The discrepancy can't last forever. In theory, incomes and output should be equal. This time next year, the Commerce Dept. will revise its numbers and bring the economy's books as close to balance as imperfect statistics allow. Yet the unusual income gains suggest that in the final analysis, the economy of the mid-1990s will look stronger than current statistics--or gloomy campaign rhetoric--indicate. "When the revisions are finished, I suspect we'll find somewhat more GDP than we've got now," says Christopher Probyn, director of forecasting for DRI/McGraw-Hill.
"WE HAVE HOLES." Not surprisingly, President Clinton's economists think so, too. "We know that we aren't adequately measuring the growth of this economy," says Joseph E. Stiglitz, chairman of the White House Council of Economic Advisers. "When we see gross domestic income growing a point faster than GDP, that suggests that we're underestimating both actual and potential growth." The economy's potential is the rate--currently pegged at around 2.3%--at which it can grow without increasing inflation over the long term.
Other economists--including the keepers of the statistics--downplay the gap's importance. "We rely more on the expenditure figures because historically they've been more accurate," says J. Steven Landefeld, director of the Commerce Dept.'s Bureau of Economic Analysis. "We have holes on the income side on the order of hundreds of billions of dollars." One example: The bureau estimates small corporations' profits based on the reported earnings mf large companies, then checks those projections against tax-return data. But the bureau still hasn't received tax figures to check its 1994 statistics. Estimates of the incomes of sole proprietors and other small businesses are even shakier, since the Internal Revenue Service hasn't done the intensive audits needed to measure under-reporting by sole proprietors since 1988.
But the recent gains in income-measured growth are likely to resist statistical efforts to scrub them away. The strength of corporate profits comes as no surprise to anyone who has watched Wall Street for the past year. Profits surged 16.5% before inflation over the 12 months ended in March, the latest government numbers available.
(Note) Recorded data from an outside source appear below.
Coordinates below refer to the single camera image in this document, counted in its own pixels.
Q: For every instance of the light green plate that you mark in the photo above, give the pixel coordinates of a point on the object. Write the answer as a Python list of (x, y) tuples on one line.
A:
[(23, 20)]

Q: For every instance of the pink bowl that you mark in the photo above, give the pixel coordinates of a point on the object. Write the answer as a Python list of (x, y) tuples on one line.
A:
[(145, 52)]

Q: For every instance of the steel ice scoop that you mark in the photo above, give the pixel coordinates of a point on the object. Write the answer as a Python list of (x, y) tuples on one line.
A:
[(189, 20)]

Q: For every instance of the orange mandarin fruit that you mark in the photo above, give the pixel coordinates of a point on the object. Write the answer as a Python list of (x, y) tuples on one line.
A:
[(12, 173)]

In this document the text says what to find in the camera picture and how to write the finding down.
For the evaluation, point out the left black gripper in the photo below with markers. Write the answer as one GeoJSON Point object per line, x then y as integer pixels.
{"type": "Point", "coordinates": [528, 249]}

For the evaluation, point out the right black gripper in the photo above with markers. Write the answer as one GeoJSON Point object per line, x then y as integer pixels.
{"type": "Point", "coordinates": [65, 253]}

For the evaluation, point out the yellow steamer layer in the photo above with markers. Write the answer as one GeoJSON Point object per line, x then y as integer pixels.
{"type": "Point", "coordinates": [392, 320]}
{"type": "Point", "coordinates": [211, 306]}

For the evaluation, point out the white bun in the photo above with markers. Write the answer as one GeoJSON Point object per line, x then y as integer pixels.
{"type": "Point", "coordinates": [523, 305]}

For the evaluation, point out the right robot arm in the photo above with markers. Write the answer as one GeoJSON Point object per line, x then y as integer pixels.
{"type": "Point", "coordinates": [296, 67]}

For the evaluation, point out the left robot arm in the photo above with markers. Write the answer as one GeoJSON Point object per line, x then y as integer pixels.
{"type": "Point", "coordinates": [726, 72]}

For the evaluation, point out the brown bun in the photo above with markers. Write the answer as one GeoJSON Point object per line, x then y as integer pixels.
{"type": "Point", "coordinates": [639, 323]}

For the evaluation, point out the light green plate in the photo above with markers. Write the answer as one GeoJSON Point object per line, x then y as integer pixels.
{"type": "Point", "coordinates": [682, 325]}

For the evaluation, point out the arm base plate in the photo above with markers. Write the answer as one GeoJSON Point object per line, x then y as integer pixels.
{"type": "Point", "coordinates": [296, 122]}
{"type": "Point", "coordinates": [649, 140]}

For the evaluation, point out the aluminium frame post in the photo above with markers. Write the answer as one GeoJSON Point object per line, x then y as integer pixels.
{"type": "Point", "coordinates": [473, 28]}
Labor compensation--which makes up almost 60% of GDI--is on the rise as well. Real wages are up slightly, while the number of jobs has increased by a solid 2.2% since last summer. If growth was faster than realized, that would help explain how wages and profits could both be up--and how stocks can be so hot when the economy seems so cool.
More evidence of faster growth can be found in the government's tax collections, which are coming in stronger than expected. Federal tax revenues depend on the amount of income flowing through the economy--the more wages and profits, the bigger the take for the tax collector. This fiscal year, revenues are beating projections by $22 billion.
While government statisticians may prefer the data on the output side of the ledger, those figures seem to miss plenty of growth. For example, the official numbers have a tough time measuring output, quality gains, and productivity growth in the rapidly expanding service-producing side of the economy. As a result, some economists believe that real economic growth could be understated by a full percentage point.
None of these numerical arguments will matter on the campaign trail. Voters respond to what they feel in their wallets, not to statistics. Dole is hoping his call for a 15%, $548 billion cut in personal taxes will resonate with voters worried about their own jobs and incomes. But if the income statistics are telling the true story of a faster-growing economy, the Republican candidate may find a lot less anxiety--and a harder time collecting votes--than he expects.